After filling in on Fox News Sunday following former anchor Chris Wallace’s exit from the show last week, Fox News Channel anchor Bret Baier appeared on the network’s MediaBuzz with anchor Howard Kurtz and took down CNN and their “just silly” criticism against their network that was designed to generate “clicks” and play for ratings.

Their prerecorded discussion began with Kurtz drawing attention to recent incendiary comments from CNN’s “Don lemon saying that Fox News should be kicked out of, barred from the White House briefing room because he doesn't like Fox.”

Baier rebuked Lemon’s attack as “just silly” and “just an effort to get clicks or eyeballs.” He then reminded viewers of how Fox had stuck up for CNN and their reporters to be members of the White House press pool during the Trump presidency:

Listen, we're a news organization that has been part of the White House pool really since the beginning, and we've been advocates of fighting for other journalists there including CNN. You mentioned Jim Acosta where we stood up as well as Kaitlan Collins who was going to be kicked out of a gaggle, and I tweeted out, we put out a statement supporting [her].

“So, listen, I think this is all about semantics and trying to get attention. But they know that we're working hard to do journalism every day,” he added.

 

 

From there, Kurtz asked his guest about the “fiction that gets perpetrated” by CNN and liberal media that “there isn't a real news division here, that you and your Special Report team and all the journalists and reporters and hosts and anchors and producers somehow don't count[.]”

Again dismissing the narrative as “silly,” Baier recalled that the criticism “goes in iterations in which the focus is all on the opinion folks who do do opinion and they stir the pot and sometimes they're very controversial, but we have a news operation that's breaking news every day.”

Invoking some of their reporters by name, Baier defended their hard work:

You can't tell me what Jennifer Griffin and Lucas Tomlinson do at the Pentagon, what our White House team does, what Bill Melugin along the border -- we're one of the only networks covering the border situation which saw the most, the highest number of illegal immigrants crossing in November ever in the history of the country, and yet we're the only network covering it.

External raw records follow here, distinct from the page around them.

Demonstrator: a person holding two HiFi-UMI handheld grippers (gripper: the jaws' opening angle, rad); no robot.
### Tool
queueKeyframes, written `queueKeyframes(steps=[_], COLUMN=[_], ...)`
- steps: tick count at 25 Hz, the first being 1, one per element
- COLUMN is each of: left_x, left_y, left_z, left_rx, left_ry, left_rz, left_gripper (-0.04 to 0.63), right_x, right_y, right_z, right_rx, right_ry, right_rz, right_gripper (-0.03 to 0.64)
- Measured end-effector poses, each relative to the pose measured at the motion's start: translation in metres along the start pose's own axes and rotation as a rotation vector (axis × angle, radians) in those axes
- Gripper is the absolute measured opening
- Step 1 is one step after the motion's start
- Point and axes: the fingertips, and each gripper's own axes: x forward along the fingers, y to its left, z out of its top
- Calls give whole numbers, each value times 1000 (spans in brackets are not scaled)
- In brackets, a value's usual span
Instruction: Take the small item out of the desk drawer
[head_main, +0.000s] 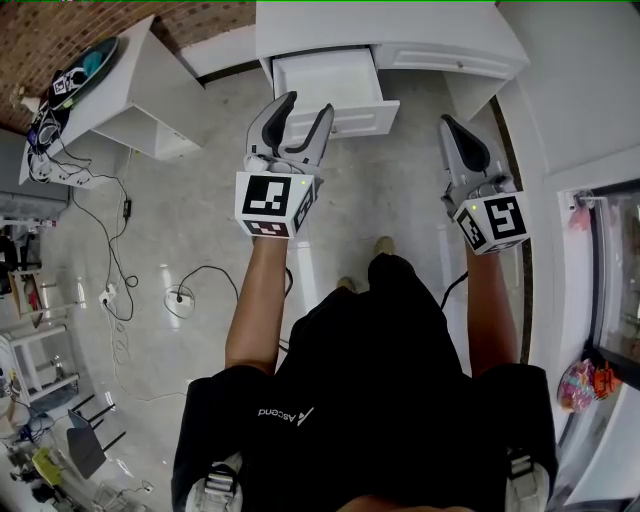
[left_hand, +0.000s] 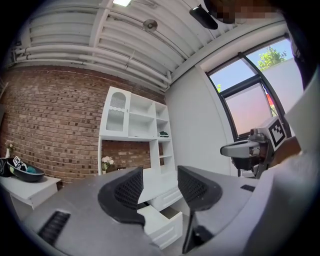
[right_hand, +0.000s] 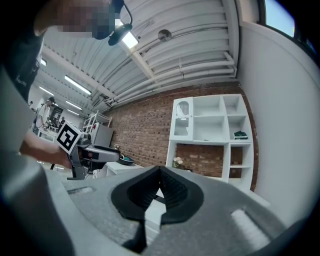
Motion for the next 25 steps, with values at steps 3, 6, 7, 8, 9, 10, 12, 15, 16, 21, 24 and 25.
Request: queueKeyframes(steps=[3, 6, 7, 8, 9, 10, 12, 15, 16, 21, 24, 25], left_x=[16, 36, 44, 53, 63, 74, 98, 140, 155, 226, 264, 275], left_y=[12, 26, 31, 37, 43, 50, 61, 73, 79, 100, 101, 100], left_z=[-13, -29, -35, -41, -47, -53, -65, -85, -93, -139, -176, -189], left_rx=[6, -4, -8, -10, -10, -7, 3, 7, 9, 10, 8, 6], left_ry=[35, 67, 79, 91, 102, 115, 145, 197, 216, 331, 443, 486], left_rz=[0, 1, 2, 4, 6, 8, 8, 4, 4, -29, -75, -91], left_gripper=[210, 210, 210, 210, 210, 210, 210, 210, 210, 210, 210, 210], right_x=[18, 38, 47, 56, 67, 78, 101, 134, 147, 207, 237, 245], right_y=[-11, -25, -30, -35, -42, -49, -67, -101, -111, -163, -189, -197], right_z=[-8, -17, -21, -25, -29, -34, -44, -61, -69, -111, -136, -145], right_rx=[4, 10, 9, 7, 3, 0, -3, 3, 2, 28, 39, 45], right_ry=[0, -4, -5, -5, -4, -1, 6, 17, 24, 61, 92, 101], right_rz=[1, 3, 5, 8, 13, 17, 25, 38, 46, 70, 90, 98], right_gripper=[0, 0, 0, 0, 0, 0, 0, 0, 0, 0, 0, 0])
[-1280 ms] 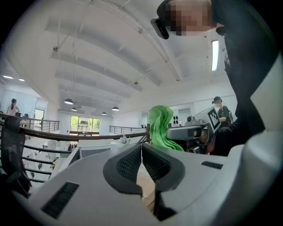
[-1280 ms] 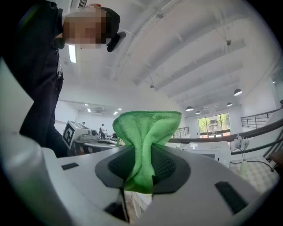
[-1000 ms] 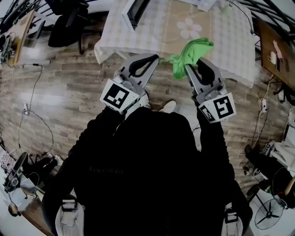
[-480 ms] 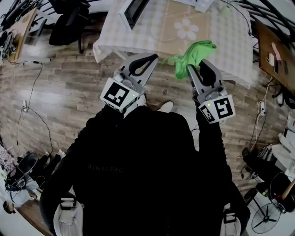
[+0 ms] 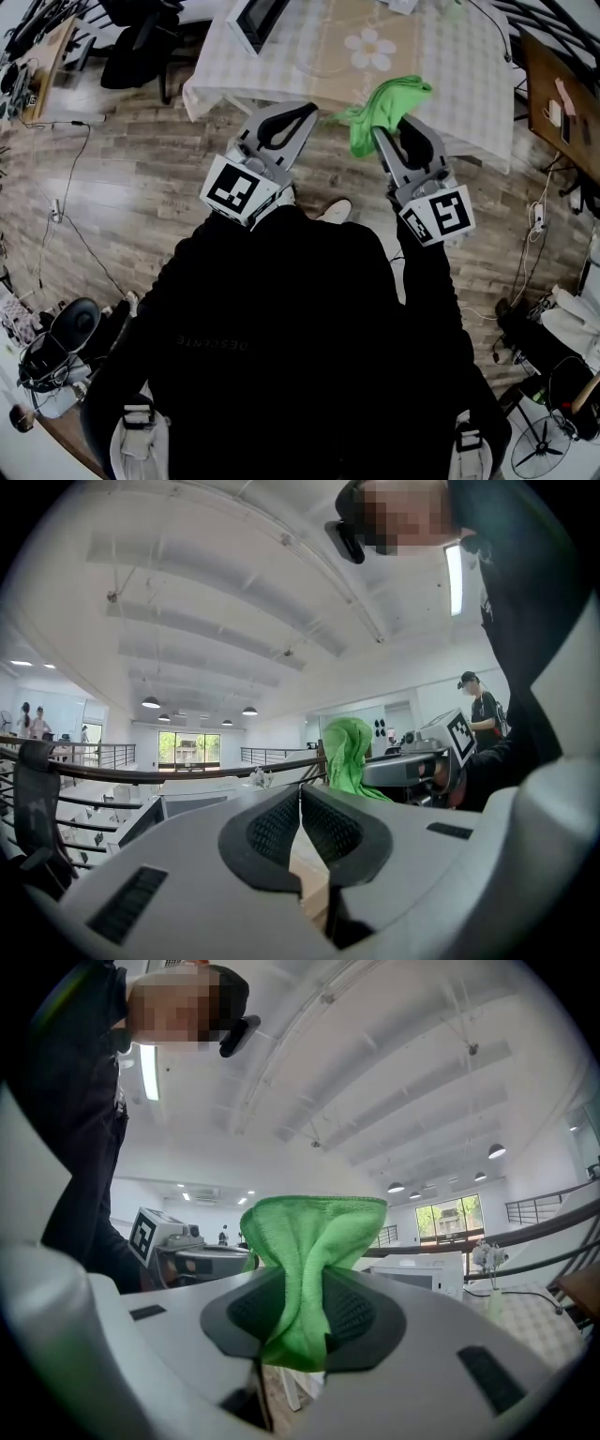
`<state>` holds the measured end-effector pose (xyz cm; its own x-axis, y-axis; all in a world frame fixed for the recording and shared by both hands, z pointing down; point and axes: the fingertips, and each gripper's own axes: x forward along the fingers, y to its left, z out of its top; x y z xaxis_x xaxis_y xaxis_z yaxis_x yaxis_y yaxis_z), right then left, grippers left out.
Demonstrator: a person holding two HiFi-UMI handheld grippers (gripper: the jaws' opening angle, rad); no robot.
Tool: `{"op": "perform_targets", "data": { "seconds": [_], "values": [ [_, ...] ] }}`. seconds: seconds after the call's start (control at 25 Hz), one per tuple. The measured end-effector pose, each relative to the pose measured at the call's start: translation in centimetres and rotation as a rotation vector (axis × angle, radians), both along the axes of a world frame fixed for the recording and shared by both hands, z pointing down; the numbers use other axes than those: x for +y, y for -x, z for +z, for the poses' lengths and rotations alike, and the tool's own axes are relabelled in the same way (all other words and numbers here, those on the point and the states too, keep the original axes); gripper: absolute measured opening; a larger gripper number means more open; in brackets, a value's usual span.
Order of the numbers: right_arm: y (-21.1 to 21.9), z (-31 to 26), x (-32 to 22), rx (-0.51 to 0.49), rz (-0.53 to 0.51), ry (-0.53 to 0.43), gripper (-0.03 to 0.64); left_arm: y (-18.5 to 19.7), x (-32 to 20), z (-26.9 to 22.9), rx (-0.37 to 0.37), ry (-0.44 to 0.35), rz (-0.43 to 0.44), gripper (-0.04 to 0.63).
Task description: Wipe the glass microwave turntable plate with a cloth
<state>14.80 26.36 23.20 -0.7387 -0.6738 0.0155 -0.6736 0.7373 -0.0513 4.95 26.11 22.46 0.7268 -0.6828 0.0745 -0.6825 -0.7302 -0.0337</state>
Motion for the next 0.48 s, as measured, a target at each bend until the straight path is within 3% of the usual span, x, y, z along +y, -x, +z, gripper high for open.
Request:
{"op": "perform_targets", "data": {
  "seconds": [0.2, 0.48],
  "values": [
    [-1.1, 1.2, -0.4, 0.009, -0.005, 0.004, 0.132, -1.3, -0.3, 0.3, -0.004, -0.024, -0.008, 0.021],
    [-0.8, 2.2, -3.5, 0.020, -0.001, 0.024, 0.133, -0.7, -3.2, 1.6, -0.019, 0.023, -0.020, 0.021]
  ]
}}
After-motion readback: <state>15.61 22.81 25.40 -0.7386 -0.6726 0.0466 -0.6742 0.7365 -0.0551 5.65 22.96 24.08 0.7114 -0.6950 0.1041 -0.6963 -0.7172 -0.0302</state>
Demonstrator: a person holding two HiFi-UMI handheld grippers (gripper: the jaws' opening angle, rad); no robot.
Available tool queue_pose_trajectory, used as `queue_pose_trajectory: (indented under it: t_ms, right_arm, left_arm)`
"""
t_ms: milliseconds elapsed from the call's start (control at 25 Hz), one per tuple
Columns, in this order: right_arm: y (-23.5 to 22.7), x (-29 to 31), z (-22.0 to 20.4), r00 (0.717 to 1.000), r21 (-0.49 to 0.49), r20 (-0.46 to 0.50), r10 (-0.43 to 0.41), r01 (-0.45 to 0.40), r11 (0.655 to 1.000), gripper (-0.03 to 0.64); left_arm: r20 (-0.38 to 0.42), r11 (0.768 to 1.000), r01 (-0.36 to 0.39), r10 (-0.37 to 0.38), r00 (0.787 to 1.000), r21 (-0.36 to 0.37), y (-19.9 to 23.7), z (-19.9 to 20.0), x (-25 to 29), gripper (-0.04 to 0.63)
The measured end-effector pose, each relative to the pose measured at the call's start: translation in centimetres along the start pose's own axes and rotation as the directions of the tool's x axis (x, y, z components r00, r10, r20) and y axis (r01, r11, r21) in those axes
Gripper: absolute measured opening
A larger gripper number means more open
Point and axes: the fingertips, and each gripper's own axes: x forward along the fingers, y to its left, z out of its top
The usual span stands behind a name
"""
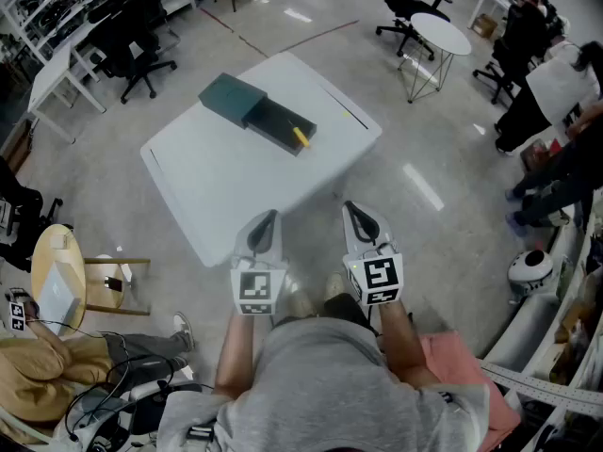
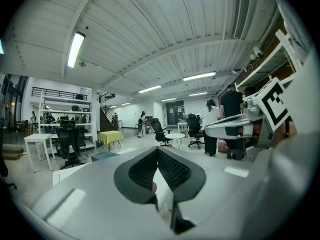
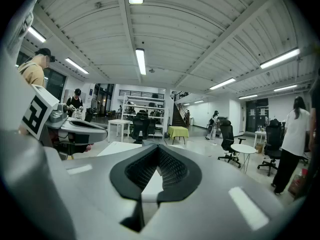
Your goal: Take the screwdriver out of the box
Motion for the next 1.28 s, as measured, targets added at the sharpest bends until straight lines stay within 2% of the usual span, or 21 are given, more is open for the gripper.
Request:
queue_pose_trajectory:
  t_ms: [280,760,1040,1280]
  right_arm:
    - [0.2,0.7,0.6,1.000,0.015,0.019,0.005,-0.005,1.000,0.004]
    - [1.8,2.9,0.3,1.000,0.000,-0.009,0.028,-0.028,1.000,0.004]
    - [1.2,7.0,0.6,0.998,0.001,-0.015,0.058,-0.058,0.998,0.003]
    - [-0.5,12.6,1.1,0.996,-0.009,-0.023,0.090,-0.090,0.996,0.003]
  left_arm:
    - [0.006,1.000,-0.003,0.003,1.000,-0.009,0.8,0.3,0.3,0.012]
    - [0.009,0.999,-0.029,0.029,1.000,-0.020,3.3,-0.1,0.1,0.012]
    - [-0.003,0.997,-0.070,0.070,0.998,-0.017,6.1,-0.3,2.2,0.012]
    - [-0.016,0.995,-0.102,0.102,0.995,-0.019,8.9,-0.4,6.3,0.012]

“That is news. That's not made-up stuff. And, you know, we've been fighting that battle a long time. But just like a paper, there's a news side and an opinion side,” he explained.

Addressing the recent revelation that a few members of the network’s primetime line up had messaged former White House chief-of-staff Mark Meadows on January 6, Kurtz and Baier stood by their handling of the situation (click “expand”):

KURTZ: But wouldn't the public want these hosts who’ve interviewed Trump many times and who are mostly sympathetic to Donald Trump to do whatever they could to get him to halt the violence?

BAIER: Yes. It was a lot of stir-up that day that we hadn't been covering it. But we did on-air. Chad Pergram did from Capitol Hill, I did it on Special Report.

And, you know, the big thing was what critics said was the hypocrisy of what they were saying privately on texts and publicly on their shows. I called all three of them directly and said, “what do you say about this.” And they said, “we stand by everything we've said publicly and privately”. And we reported that.

“You know, sometimes we have to report on things that are in the news that are us, and it really stinks because I'm trying to never be the news and trying to report and cover things fairly. Sometimes it has to be us, and we did it that way this past week,” Baier lamented.